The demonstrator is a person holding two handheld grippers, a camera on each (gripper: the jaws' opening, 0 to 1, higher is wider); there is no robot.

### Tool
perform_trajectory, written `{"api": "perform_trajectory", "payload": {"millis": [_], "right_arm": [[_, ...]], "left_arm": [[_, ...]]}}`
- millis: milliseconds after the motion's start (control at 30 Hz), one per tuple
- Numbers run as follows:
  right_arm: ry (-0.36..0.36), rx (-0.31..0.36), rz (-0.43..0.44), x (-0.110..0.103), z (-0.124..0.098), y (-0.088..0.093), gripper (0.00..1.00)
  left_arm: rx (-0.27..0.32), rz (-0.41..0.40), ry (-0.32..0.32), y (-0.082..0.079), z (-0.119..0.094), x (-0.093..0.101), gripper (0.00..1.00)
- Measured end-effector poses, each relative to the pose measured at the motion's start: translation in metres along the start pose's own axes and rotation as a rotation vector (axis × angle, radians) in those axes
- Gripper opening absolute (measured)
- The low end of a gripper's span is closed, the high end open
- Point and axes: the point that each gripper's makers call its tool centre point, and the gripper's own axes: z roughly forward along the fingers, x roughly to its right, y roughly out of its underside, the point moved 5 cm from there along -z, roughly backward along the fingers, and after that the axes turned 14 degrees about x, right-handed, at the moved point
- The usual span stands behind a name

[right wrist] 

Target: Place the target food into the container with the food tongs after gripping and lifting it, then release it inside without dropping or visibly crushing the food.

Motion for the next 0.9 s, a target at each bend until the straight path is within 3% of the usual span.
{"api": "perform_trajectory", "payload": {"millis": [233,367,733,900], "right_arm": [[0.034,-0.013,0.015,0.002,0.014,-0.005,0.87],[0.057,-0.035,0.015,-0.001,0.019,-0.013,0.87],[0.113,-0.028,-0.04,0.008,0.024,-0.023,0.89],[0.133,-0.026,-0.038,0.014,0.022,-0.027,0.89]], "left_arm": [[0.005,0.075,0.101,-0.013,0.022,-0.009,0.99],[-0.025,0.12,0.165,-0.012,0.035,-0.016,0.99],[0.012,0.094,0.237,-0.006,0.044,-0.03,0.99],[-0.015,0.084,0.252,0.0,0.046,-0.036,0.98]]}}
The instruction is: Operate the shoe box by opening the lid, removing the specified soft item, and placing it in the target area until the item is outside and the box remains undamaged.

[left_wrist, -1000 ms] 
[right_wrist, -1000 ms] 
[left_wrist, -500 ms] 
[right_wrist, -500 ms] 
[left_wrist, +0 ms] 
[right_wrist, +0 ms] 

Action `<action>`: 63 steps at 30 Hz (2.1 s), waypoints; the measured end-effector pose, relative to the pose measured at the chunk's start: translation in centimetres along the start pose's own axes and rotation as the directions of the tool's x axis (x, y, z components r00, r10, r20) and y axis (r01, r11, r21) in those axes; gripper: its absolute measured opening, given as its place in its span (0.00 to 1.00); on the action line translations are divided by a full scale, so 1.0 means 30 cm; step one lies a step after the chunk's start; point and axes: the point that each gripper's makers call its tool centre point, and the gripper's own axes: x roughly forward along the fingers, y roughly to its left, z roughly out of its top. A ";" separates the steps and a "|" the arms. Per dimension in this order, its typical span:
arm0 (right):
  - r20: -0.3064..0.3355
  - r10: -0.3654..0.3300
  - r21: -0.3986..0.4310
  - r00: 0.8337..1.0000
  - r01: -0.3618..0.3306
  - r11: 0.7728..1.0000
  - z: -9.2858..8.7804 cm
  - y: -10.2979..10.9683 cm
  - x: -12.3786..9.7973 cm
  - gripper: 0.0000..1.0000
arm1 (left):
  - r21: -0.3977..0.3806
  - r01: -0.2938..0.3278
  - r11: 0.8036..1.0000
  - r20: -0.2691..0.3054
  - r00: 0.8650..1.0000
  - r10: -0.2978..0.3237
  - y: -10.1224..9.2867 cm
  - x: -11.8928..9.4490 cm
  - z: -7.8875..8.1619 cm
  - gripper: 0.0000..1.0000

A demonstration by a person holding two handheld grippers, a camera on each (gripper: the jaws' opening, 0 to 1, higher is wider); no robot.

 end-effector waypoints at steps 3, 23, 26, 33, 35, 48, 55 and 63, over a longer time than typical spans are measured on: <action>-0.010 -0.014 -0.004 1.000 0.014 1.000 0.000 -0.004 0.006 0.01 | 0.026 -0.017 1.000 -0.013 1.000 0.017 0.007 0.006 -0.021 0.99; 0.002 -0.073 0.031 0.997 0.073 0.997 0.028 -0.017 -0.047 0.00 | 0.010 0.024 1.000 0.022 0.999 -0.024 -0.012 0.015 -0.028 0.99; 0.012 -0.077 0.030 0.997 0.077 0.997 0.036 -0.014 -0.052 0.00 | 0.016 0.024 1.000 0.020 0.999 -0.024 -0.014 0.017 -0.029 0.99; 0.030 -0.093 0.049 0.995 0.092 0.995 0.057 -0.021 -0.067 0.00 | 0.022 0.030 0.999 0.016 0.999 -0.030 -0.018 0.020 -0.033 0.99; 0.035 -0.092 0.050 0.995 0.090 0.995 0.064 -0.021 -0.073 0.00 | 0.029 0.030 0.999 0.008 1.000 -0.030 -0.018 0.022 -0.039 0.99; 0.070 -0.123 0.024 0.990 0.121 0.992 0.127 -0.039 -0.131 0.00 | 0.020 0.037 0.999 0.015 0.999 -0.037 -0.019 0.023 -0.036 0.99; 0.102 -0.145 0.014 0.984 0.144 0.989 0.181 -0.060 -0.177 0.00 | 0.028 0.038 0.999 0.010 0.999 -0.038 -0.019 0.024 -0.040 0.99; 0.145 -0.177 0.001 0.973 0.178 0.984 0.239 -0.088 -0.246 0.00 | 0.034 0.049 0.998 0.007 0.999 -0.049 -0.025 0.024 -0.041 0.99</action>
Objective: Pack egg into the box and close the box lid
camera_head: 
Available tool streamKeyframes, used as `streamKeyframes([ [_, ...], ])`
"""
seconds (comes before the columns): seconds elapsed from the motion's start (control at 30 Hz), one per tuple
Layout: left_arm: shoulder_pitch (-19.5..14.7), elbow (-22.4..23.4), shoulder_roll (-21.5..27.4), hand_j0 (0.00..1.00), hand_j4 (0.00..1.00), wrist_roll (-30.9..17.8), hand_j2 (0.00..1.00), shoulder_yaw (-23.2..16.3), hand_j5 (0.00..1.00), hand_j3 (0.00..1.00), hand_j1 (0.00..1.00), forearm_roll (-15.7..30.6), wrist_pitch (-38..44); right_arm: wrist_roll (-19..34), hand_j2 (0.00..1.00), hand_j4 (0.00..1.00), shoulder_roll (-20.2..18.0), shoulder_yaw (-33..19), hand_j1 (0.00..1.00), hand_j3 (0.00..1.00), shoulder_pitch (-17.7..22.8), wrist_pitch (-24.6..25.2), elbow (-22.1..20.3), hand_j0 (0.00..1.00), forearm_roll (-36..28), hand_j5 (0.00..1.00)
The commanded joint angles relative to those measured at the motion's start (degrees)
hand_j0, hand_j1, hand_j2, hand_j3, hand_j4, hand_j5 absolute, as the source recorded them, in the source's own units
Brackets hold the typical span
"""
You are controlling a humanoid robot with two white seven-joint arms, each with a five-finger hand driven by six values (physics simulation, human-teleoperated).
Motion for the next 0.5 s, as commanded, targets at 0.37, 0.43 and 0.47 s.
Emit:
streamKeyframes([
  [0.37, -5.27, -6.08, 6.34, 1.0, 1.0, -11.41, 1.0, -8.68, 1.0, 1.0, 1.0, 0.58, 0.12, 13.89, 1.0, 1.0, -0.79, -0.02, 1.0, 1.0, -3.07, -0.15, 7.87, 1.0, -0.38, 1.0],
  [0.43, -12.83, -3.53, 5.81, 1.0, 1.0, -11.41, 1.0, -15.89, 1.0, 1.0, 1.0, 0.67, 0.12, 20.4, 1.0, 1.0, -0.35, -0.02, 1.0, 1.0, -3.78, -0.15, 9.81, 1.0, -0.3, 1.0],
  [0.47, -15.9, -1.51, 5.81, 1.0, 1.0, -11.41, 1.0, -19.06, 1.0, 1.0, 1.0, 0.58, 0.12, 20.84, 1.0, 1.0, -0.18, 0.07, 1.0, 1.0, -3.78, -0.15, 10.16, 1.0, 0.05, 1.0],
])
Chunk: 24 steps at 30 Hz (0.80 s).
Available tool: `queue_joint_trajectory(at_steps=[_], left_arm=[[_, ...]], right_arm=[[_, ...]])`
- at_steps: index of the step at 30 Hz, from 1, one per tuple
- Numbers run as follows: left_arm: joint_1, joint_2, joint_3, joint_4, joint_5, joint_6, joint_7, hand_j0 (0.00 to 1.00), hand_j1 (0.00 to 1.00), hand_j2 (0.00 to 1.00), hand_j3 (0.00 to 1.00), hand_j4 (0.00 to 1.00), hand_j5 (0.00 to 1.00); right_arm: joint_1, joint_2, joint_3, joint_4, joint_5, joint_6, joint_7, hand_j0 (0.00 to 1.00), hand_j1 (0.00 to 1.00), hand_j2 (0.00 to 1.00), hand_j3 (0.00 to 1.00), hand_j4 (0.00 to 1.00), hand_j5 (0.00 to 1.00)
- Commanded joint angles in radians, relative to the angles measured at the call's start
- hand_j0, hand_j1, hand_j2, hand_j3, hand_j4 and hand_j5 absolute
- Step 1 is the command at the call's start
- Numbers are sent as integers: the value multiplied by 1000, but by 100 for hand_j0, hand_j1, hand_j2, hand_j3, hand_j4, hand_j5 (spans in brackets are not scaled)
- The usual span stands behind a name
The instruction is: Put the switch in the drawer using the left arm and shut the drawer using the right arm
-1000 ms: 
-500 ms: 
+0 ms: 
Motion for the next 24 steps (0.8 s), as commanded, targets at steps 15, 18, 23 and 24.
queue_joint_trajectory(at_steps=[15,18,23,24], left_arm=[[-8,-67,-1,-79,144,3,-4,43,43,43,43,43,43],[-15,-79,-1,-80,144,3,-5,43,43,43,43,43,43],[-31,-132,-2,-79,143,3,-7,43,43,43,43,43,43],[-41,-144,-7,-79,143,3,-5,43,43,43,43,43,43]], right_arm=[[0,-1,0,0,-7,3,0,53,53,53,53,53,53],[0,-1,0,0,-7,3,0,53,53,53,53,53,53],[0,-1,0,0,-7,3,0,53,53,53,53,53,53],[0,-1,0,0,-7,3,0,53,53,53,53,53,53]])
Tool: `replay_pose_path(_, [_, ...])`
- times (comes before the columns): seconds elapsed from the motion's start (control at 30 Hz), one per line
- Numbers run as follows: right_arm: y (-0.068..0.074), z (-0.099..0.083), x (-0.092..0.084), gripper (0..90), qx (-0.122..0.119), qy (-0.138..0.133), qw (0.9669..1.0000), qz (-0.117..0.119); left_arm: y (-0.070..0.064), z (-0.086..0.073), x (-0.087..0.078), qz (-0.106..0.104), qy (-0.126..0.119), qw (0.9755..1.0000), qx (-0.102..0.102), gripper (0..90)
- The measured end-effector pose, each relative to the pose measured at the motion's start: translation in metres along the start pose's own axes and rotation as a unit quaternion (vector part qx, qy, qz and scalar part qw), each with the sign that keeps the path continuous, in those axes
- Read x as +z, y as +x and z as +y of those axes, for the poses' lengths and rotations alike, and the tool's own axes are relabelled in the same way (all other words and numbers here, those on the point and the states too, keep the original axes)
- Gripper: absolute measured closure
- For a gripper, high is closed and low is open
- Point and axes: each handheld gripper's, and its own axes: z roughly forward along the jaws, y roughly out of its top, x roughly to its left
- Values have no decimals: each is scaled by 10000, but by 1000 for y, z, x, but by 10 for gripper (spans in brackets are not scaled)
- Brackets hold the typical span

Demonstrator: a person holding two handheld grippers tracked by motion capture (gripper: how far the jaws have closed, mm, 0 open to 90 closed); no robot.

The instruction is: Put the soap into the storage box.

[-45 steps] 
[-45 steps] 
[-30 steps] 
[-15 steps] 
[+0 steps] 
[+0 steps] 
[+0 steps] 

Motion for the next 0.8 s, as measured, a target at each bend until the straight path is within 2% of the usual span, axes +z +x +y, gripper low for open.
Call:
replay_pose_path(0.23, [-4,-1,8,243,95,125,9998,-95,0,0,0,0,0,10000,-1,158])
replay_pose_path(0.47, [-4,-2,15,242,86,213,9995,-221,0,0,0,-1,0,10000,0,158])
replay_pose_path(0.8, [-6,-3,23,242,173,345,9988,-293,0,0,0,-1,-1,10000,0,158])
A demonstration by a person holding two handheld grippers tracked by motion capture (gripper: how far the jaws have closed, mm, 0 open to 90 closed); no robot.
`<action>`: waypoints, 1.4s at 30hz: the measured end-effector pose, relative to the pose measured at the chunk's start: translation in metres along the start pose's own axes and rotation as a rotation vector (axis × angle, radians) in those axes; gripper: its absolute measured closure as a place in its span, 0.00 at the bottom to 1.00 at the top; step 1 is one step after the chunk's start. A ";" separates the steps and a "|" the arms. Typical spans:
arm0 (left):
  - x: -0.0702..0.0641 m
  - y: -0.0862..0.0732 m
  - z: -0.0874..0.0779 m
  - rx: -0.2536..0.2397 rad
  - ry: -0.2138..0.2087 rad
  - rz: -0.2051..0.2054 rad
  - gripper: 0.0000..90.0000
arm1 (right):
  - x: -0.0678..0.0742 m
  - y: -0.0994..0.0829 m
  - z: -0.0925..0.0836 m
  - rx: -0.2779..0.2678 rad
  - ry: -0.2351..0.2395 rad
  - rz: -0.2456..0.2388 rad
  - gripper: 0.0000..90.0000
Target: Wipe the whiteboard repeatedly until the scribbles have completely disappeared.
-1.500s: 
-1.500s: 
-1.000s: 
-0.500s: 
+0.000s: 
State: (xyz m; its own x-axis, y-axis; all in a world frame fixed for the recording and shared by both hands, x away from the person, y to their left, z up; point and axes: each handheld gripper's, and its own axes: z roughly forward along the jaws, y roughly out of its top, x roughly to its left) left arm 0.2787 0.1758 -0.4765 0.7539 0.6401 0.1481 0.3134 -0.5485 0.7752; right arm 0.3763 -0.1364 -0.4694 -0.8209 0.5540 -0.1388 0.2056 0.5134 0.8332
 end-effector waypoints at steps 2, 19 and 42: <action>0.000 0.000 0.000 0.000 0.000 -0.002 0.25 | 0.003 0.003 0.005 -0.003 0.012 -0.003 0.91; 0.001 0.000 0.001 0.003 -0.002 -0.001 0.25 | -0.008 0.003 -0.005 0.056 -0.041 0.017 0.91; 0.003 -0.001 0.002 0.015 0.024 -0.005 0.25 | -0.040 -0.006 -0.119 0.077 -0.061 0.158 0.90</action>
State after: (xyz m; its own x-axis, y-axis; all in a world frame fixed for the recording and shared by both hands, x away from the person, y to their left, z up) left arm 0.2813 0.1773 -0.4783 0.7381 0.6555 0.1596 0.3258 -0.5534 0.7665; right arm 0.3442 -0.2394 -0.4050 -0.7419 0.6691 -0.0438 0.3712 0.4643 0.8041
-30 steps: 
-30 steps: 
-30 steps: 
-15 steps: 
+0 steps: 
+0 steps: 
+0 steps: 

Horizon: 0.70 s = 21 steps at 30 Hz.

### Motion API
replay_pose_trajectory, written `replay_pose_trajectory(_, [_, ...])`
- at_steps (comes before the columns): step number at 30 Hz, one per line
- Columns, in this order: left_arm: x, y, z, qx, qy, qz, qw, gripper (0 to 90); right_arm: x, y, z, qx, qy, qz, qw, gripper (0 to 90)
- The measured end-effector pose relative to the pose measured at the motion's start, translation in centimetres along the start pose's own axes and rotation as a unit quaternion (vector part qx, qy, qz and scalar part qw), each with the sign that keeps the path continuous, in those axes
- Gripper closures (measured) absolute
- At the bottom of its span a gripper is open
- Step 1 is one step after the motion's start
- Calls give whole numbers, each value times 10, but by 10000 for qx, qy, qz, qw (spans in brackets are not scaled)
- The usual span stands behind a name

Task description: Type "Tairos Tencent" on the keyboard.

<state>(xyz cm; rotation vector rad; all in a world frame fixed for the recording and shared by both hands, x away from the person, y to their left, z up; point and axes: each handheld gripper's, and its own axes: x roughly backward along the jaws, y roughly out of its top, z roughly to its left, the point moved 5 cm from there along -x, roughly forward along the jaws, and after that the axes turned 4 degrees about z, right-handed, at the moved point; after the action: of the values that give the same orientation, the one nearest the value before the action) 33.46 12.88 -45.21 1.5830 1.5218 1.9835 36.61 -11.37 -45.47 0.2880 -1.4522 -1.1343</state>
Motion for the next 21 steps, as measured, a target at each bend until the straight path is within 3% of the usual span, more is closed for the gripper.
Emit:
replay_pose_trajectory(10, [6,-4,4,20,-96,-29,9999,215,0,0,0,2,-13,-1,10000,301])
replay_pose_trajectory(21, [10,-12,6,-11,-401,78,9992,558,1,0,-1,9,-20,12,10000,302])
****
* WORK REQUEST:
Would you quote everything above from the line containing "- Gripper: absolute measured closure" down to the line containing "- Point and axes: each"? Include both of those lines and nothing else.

* WRITTEN RESPONSE:
- Gripper: absolute measured closure
- For a gripper, high is closed and low is open
- Point and axes: each handheld gripper's, and its own axes: z roughly forward along the jaws, y roughly out of its top, x roughly to its left

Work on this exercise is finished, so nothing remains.